**To do:**
Take the line with "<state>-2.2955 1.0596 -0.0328" and every line after it in the data. Transcribe them exactly, through the last.
<<<<
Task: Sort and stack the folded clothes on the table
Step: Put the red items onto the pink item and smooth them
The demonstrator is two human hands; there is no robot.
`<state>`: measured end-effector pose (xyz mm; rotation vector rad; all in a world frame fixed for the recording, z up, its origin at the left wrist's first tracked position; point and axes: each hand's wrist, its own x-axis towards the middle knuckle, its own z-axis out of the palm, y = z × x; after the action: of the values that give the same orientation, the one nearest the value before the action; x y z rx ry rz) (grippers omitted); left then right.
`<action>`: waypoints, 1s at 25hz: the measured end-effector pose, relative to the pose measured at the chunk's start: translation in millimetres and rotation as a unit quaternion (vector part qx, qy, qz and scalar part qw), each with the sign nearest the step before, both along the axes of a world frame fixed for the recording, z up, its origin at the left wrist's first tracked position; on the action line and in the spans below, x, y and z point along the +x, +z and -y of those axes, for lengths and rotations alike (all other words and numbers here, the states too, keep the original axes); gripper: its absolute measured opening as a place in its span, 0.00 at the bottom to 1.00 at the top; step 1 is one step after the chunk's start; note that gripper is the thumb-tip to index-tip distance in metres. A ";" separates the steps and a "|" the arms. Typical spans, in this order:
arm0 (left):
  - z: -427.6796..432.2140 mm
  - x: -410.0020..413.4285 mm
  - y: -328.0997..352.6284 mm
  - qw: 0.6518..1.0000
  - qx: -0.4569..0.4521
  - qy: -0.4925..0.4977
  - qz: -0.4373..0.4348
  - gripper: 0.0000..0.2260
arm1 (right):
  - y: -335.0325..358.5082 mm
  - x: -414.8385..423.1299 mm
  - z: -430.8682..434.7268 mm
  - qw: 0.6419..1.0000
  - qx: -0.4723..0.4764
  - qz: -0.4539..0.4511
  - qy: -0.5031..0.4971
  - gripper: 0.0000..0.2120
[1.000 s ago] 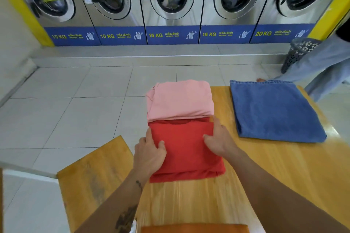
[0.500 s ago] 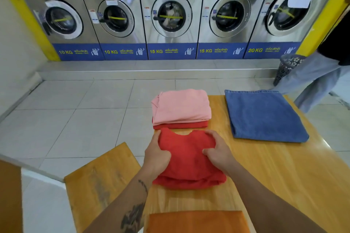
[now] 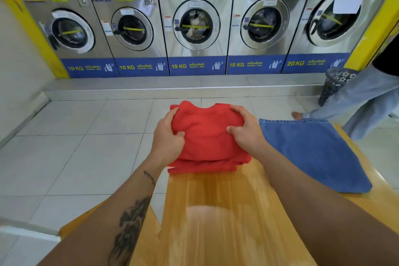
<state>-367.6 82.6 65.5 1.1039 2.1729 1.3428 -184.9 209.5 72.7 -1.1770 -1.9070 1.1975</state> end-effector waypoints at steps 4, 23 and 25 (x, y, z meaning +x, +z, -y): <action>-45.7 -26.8 -19.3 0.999 -0.037 0.021 -0.024 0.32 | -20.5 -25.7 -42.5 1.000 -0.017 0.016 -0.007 0.30; -76.7 -20.8 -129.1 0.937 -0.155 -0.059 -0.307 0.28 | -118.2 -50.3 -62.0 0.905 0.165 0.370 0.130 0.32; -75.9 -23.3 -134.1 0.939 -0.145 -0.064 -0.306 0.27 | -120.5 -49.8 -62.3 0.913 0.165 0.352 0.126 0.32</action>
<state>-390.9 158.5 -68.6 1.6605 2.5440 0.6305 -234.7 271.8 -47.8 -1.3019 -2.7312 0.5364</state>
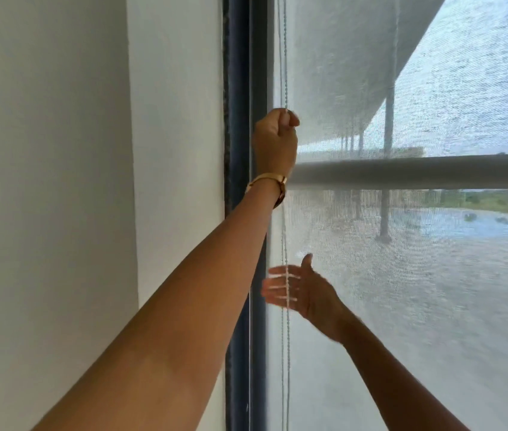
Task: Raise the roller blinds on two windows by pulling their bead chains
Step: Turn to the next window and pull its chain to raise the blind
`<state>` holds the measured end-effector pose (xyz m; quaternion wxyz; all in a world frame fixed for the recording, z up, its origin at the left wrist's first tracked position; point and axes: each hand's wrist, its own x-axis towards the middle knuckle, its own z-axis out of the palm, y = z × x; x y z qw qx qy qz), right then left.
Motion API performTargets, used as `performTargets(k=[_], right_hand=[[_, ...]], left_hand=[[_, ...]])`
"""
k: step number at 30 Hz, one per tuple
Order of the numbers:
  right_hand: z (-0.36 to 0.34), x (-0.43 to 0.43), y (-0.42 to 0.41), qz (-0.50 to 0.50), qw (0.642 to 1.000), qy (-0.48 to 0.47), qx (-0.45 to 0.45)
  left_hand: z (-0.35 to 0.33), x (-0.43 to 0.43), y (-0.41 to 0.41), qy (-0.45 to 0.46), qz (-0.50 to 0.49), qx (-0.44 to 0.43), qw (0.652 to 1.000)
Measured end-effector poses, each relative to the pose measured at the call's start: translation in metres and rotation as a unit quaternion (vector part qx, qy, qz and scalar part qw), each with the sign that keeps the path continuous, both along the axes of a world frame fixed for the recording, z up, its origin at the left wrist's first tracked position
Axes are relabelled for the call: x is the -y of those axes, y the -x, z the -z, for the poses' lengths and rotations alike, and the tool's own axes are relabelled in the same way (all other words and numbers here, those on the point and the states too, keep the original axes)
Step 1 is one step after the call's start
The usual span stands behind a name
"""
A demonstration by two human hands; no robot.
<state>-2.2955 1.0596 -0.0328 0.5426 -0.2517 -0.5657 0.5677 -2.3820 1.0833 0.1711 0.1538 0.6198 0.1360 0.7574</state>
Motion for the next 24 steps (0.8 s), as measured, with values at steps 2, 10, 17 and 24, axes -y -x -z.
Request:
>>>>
**Task output:**
<state>-2.2955 1.0596 -0.0328 0.5426 -0.2517 -0.5657 0.5677 -2.3820 1.0833 0.1711 0.1538 0.6198 0.1360 0.7574</state>
Motion for the next 24 steps (0.8 s), as measured, with values at steps 2, 10, 17 and 24, axes -y -x -z.
Request:

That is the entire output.